Last week we were treated by a fantastic seminar from Hailing Jin from the University of California. In the over-airconditioned seminar room we quickly forgot about the cold while she introduced us in the world of cross-kingdom RNAi and small RNA trafficking between plants and fungal pathogens. She started with telling us how small RNAs are formed from their precursors using Dicer-like (DCL) proteins and how these small RNAs are incorporated into AGO proteins to induce gene silencing, which we call RNA interference (RNAi). And how RNAi is a conserved regulatory mechanism across almost all eukaryotic cellular processes. We then were introduced to her pathogen of choice in her study of plant-fungal pathogen interaction, Botrytis cinerea (Bc). Bc is actually around us in the air and is probably the one you see when your fruit of veg has gone mouldy. However, the main reason she used them is that the have their own small RNA machinery and can thus process small RNAs by themselves. Part of the way how Bc infects plants is that after penetrating the plant cell, Bc secretes small RNAs into the plant cell. These Bc-small RNAs are then loaded by the plant onto its own AGO machinery, which then will silence the genes targeted by the Bc-small RNA. The result of this is an inhibition of the plant immune response, enhancing the virulence of Bc. Subsequent research by her and other groups has shown that similar mechanisms are used by fungi infecting mammalian cells, as well as by parasitic plants and bacteria and their interaction with their host.

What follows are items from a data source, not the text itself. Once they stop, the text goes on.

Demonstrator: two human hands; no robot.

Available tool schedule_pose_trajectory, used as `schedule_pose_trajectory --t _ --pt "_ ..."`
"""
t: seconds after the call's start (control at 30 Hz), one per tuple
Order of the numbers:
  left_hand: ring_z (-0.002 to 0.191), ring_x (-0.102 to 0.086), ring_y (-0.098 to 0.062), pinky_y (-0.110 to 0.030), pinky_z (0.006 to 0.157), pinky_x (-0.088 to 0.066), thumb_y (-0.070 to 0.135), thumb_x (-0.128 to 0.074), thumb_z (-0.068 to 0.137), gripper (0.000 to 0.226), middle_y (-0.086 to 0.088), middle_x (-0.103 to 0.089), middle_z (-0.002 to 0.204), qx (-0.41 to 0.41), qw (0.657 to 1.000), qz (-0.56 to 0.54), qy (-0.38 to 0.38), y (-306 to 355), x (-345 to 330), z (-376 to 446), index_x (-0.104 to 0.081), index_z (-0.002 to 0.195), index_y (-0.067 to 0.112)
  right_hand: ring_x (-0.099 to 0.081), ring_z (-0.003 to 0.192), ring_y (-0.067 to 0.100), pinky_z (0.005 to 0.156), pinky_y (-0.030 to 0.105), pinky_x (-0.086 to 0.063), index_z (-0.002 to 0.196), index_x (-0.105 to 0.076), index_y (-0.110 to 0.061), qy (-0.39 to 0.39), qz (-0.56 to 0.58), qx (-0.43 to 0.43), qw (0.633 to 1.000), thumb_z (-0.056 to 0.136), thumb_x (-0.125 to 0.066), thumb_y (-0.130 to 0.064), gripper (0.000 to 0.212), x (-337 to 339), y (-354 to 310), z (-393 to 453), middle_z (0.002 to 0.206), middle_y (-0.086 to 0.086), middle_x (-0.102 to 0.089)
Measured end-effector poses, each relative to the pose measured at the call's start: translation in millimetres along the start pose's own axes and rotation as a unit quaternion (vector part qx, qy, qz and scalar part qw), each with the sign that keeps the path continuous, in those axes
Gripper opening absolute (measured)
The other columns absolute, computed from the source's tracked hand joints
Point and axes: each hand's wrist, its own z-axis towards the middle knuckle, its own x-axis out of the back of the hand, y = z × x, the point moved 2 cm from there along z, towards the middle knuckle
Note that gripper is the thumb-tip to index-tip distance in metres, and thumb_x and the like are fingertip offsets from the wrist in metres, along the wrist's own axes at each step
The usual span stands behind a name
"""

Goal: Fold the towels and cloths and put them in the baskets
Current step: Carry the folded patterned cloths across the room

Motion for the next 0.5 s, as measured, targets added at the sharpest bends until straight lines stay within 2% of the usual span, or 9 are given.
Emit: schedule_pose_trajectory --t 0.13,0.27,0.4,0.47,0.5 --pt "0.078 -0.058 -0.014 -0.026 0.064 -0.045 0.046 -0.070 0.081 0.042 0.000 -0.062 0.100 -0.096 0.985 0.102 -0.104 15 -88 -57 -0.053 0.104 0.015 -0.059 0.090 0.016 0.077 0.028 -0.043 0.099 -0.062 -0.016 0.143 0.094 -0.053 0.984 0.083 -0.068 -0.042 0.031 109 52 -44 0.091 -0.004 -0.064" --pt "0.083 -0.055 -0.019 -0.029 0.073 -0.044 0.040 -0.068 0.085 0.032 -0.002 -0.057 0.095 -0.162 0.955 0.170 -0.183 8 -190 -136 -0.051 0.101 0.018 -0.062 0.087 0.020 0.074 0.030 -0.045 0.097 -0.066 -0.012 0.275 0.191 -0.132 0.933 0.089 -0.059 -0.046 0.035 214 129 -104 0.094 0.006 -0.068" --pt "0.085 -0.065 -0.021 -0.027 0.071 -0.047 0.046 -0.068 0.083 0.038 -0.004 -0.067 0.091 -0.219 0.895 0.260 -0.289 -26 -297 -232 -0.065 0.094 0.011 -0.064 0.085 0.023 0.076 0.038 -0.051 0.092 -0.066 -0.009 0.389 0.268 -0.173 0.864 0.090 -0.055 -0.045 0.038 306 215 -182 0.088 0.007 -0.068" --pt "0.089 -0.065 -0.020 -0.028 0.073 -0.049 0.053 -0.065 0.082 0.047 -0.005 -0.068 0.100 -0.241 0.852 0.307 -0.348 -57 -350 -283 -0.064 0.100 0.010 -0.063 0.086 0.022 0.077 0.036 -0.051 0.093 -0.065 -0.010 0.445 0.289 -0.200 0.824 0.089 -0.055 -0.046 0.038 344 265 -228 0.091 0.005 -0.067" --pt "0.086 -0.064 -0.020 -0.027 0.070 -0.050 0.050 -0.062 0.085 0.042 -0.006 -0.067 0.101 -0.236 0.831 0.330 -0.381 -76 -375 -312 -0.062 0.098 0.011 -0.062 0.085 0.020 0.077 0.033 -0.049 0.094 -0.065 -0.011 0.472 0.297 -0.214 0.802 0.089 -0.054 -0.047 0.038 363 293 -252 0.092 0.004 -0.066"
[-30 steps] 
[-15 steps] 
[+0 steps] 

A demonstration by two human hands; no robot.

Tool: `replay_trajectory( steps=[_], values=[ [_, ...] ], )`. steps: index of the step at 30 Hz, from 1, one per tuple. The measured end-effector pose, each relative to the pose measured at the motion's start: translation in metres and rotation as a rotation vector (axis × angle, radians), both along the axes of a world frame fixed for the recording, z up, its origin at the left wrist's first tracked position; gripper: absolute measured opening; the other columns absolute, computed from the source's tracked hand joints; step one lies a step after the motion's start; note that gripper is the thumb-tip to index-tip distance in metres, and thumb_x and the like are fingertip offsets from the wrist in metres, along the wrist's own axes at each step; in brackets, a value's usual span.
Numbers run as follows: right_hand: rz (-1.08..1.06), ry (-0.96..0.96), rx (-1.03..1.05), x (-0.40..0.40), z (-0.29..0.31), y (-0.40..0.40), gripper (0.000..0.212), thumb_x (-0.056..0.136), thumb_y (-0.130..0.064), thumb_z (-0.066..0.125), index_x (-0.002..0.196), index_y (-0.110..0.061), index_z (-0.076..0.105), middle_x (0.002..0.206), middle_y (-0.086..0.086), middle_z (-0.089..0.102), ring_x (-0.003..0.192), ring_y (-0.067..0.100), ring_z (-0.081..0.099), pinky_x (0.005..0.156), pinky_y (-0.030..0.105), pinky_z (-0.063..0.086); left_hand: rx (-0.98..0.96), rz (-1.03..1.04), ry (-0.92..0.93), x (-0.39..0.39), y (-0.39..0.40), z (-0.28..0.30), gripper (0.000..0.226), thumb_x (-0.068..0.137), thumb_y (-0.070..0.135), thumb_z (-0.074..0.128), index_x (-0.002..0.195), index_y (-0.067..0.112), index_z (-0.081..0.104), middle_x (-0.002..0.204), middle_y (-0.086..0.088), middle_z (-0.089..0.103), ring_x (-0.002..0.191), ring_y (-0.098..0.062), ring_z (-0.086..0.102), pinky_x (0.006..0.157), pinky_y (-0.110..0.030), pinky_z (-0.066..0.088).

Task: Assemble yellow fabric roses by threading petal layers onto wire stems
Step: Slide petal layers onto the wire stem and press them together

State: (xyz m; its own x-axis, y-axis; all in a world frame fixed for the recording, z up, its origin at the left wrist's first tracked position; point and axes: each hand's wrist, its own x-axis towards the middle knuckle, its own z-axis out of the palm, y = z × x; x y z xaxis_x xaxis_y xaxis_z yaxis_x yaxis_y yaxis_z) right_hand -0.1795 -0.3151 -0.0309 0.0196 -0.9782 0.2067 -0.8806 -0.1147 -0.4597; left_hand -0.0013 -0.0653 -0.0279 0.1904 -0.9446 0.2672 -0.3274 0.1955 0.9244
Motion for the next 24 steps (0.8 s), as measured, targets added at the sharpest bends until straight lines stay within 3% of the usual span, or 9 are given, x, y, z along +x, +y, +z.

Hailing Jin told us then the realisation that if small RNAs can travel from fungi to plant, they supposedly should be able to travel into the other direction as well. The trouble with this was that in order to be able to show that an organism has received small RNAs from another organism you need to be able to separate the two organisms from each other, before the isolation of RNA. As both plants and fungi have cell walls, which actually consist of different compositions, the separation should be possible using sequential protoplast purification. So she convinced a postdoc to give it a try or actually “Give it three tries, as when you try something new you might fail the first time, but with troubleshooting you will succeed the second or third time.” Therefore, with some tries a postdoc from her lab was able to do this by isolating Bc-protoplast from infected leaves. Subsequent analysis of the small RNAs of these Bc-protoplasts showed that not only they contained small RNAs originating from plants, but also that these small RNAs where actively transported to the fungal cells.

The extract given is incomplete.